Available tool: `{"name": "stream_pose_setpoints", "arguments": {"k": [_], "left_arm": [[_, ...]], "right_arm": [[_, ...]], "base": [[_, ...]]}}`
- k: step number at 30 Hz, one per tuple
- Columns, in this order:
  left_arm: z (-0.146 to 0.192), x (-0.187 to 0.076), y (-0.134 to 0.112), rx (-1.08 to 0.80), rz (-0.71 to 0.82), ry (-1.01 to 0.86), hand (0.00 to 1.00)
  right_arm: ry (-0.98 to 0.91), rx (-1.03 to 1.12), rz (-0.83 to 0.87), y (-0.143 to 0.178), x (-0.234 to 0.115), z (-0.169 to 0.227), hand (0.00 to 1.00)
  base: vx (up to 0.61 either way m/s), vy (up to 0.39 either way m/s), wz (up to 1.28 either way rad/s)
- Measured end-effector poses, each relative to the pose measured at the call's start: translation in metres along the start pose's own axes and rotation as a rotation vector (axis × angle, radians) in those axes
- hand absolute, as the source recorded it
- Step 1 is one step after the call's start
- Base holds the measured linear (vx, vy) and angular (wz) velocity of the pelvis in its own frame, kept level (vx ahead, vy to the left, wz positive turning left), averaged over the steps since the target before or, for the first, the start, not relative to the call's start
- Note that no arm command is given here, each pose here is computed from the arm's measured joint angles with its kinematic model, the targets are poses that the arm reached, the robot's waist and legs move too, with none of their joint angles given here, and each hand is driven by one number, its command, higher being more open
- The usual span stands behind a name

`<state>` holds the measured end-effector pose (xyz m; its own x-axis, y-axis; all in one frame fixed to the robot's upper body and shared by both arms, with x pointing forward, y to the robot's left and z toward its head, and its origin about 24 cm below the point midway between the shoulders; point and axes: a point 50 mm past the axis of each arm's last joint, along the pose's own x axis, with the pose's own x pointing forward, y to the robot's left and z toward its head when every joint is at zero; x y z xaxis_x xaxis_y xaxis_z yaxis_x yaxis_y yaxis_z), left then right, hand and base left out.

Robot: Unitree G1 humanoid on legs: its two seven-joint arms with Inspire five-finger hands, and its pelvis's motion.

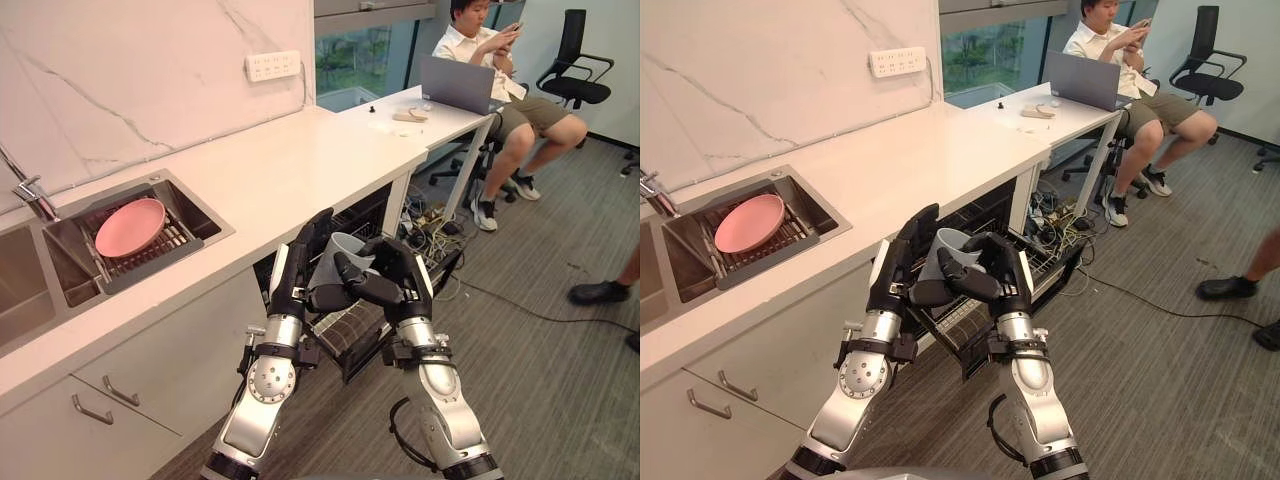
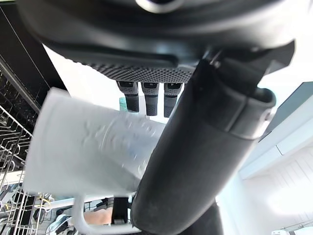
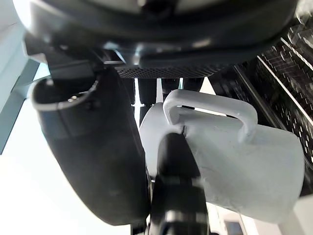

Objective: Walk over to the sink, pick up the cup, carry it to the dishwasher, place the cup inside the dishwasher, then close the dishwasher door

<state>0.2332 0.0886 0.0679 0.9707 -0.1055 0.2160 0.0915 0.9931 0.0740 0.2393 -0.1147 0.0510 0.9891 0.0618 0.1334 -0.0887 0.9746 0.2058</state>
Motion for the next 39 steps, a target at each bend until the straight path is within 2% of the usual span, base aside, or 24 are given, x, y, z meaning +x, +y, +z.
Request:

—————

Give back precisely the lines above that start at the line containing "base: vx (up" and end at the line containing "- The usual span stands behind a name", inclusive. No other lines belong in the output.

  base: vx (up to 0.61 either way m/s), vy (up to 0.39 either way m/s), wz (up to 1.28 either way rad/s)
- Measured end-effector poses, each relative to the pose measured at the call's start: translation in metres along the start pose's own axes and rotation as a rotation vector (axis × angle, radians) in those axes
- hand absolute, as the source recorded it
- Step 1 is one step after the call's start
- Base holds the measured linear (vx, vy) and angular (wz) velocity of the pelvis in its own frame, kept level (vx ahead, vy to the left, wz positive turning left), averaged over the steps since the target before or, for the first, the start, not relative to the call's start
- Note that no arm command is given here, each pose here is computed from the arm's measured joint angles with its kinematic model, the targets are poses that the arm reached, the robot's waist and legs move too, with none of their joint angles given here, and each hand is driven by one number, its command, higher being more open
- The usual span stands behind a name

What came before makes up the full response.